Records from a data source
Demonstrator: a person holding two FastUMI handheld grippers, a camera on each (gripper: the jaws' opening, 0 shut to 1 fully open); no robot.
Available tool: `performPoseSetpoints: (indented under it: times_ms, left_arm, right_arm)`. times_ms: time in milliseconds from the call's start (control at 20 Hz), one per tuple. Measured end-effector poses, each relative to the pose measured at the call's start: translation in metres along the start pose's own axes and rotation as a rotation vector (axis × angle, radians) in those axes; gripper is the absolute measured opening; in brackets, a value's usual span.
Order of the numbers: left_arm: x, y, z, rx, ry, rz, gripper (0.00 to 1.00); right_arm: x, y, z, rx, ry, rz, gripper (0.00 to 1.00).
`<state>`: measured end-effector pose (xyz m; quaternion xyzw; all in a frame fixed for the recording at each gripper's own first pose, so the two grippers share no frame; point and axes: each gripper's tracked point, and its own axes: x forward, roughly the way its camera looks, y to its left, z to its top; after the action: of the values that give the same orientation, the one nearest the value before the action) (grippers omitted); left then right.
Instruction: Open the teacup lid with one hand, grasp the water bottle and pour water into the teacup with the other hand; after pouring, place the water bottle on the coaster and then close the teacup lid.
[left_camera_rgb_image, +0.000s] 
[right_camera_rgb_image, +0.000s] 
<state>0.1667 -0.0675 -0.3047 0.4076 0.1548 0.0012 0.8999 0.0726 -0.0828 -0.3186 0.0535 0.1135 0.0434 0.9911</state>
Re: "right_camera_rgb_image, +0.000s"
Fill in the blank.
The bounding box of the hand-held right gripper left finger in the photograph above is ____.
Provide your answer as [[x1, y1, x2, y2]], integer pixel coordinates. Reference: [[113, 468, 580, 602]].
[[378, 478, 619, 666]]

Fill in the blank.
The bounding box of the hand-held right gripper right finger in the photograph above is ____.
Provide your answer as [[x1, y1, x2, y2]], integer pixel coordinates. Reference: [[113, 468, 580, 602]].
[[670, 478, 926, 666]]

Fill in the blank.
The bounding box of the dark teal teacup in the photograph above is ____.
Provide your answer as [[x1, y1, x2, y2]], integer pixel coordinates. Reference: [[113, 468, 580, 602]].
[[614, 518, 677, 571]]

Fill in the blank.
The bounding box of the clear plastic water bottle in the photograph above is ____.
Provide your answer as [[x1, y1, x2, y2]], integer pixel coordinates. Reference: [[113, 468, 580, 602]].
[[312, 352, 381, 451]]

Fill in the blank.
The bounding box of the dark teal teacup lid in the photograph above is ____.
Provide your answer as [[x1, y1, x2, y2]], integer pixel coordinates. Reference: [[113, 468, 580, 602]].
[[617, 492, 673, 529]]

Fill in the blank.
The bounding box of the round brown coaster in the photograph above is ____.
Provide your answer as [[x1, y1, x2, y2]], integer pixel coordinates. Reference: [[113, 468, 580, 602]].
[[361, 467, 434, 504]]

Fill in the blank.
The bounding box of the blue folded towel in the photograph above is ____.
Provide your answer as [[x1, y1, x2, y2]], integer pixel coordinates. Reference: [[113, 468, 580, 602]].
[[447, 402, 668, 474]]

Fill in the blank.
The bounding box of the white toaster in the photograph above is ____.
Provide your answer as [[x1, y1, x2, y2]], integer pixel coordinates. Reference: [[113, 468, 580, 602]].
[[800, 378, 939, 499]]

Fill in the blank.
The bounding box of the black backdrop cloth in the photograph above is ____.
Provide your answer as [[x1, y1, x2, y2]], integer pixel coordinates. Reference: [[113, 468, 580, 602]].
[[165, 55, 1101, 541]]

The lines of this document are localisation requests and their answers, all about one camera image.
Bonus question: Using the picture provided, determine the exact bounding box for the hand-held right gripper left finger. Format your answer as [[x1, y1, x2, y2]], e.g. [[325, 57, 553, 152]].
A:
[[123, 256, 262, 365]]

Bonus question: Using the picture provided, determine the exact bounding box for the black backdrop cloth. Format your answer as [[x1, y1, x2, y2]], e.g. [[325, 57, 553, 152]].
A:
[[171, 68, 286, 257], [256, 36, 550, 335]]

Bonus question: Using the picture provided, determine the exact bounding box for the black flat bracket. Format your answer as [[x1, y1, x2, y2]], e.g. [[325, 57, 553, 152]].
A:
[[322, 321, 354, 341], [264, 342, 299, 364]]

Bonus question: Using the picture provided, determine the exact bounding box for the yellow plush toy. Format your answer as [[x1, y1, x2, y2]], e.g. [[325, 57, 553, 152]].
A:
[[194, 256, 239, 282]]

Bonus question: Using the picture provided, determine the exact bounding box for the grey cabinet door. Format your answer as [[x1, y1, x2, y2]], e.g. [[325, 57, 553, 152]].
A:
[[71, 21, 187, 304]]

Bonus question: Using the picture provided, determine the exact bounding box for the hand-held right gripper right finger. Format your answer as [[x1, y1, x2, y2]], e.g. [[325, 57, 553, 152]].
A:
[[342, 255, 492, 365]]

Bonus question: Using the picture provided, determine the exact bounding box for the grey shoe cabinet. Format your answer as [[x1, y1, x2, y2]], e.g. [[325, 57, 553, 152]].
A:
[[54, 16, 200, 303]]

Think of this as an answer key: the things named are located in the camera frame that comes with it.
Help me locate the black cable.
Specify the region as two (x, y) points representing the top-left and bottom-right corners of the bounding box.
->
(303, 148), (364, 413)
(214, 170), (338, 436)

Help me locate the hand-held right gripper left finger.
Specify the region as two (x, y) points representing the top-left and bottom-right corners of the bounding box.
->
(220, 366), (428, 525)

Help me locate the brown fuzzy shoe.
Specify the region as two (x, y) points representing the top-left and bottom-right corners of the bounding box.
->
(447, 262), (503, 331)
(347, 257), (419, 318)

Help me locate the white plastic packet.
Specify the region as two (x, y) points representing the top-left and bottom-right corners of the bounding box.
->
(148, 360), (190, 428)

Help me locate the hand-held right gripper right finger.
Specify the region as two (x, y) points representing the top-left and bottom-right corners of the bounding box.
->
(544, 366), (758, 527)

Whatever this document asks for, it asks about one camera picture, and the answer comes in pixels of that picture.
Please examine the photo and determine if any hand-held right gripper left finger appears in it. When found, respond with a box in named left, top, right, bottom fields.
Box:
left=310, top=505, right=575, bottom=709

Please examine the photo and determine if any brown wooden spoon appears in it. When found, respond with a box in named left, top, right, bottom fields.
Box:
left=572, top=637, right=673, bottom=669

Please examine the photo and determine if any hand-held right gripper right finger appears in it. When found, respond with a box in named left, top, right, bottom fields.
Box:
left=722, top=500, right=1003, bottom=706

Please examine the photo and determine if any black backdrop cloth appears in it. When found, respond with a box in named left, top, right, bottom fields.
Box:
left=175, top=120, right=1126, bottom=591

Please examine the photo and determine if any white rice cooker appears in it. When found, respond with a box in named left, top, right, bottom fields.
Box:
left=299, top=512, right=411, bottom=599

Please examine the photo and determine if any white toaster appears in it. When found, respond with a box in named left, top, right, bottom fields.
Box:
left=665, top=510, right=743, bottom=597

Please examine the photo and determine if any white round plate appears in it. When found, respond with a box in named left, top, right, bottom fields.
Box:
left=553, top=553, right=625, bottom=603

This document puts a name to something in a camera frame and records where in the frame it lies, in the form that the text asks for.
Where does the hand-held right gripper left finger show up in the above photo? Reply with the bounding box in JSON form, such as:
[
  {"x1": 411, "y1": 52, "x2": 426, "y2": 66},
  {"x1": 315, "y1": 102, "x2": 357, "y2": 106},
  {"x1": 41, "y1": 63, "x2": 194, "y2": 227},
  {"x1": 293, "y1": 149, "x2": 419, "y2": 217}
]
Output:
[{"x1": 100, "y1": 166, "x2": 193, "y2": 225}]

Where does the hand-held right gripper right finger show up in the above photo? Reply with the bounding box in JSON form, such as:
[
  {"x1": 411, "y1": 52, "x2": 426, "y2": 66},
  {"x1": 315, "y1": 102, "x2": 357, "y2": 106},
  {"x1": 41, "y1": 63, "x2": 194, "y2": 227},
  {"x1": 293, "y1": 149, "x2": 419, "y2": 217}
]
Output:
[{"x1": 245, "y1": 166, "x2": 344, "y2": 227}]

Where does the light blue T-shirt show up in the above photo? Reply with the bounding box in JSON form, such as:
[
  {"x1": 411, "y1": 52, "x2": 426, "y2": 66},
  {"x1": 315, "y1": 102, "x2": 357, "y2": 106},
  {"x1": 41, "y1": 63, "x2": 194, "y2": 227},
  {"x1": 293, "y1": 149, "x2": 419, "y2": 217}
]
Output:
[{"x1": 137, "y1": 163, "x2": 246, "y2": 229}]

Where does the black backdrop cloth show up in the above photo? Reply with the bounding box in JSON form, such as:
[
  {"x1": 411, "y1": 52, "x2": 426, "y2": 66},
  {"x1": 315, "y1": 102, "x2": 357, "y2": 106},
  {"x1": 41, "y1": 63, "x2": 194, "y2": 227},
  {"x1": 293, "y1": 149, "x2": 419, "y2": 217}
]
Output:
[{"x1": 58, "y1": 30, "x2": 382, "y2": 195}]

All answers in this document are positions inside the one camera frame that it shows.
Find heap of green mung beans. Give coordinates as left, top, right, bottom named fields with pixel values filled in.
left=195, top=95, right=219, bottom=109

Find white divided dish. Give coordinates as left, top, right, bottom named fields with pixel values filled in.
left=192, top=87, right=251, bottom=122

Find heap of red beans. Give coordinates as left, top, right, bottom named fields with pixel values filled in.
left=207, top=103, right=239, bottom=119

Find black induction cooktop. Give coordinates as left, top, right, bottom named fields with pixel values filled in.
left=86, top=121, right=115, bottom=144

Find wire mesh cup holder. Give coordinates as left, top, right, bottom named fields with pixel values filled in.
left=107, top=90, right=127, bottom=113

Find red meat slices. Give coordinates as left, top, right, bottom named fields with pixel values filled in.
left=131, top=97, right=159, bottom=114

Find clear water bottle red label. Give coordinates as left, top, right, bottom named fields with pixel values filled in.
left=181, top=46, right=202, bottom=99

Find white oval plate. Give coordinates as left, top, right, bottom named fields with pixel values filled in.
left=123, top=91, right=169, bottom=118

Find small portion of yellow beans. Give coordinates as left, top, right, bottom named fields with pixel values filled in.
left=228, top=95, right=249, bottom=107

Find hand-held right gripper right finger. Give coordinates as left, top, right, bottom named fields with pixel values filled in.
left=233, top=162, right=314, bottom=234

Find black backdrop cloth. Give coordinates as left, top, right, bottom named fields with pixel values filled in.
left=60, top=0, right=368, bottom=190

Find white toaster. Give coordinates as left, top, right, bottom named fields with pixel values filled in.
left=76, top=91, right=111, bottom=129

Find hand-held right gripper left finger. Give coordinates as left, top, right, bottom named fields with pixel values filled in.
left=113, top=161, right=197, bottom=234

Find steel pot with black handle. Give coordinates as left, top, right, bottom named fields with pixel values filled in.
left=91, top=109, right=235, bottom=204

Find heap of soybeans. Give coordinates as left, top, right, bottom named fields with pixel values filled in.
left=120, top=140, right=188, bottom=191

Assignment. From the data above, return every line from the line that has "the black flat" up to and including the line that has "Help me locate the hand-held right gripper right", exactly.

Written reply.
Bonus question: Using the picture provided, determine the exact bounding box for the black flat bracket. Format your answer as [[x1, y1, x2, y2]], e.g. [[325, 57, 553, 152]].
A:
[[322, 321, 354, 341], [264, 342, 299, 364]]

Bonus question: Using the picture provided, determine the exact bounding box for the yellow plush toy. Format your answer as [[x1, y1, x2, y2]], e.g. [[325, 57, 553, 152]].
A:
[[194, 256, 239, 282]]

Bonus question: Using the picture provided, determine the exact bounding box for the grey cabinet door. Format your answer as [[x1, y1, x2, y2]], e.g. [[325, 57, 553, 152]].
A:
[[71, 21, 187, 304]]

Bonus question: Using the picture provided, determine the exact bounding box for the hand-held right gripper right finger. Format your answer as [[x1, y1, x2, y2]], e.g. [[325, 57, 553, 152]].
A:
[[342, 255, 492, 365]]

Bonus question: Using the picture provided, determine the exact bounding box for the grey shoe cabinet. Format your answer as [[x1, y1, x2, y2]], e.g. [[325, 57, 553, 152]].
A:
[[54, 16, 200, 303]]

Think of this as an answer key: the things named are located in the camera frame that comes with it.
Help me locate the black cable.
Specify the region as two (x, y) points representing the top-left and bottom-right corners of the bounding box.
->
(303, 148), (364, 413)
(214, 170), (338, 436)

Help me locate the hand-held right gripper left finger.
Specify the region as two (x, y) points representing the top-left and bottom-right corners of the bounding box.
->
(220, 366), (428, 525)

Help me locate the brown fuzzy shoe.
Specify the region as two (x, y) points representing the top-left and bottom-right corners of the bounding box.
->
(447, 262), (503, 331)
(347, 257), (419, 318)

Help me locate the white plastic packet.
Specify the region as two (x, y) points representing the top-left and bottom-right corners of the bounding box.
->
(148, 360), (190, 428)

Help me locate the hand-held right gripper right finger.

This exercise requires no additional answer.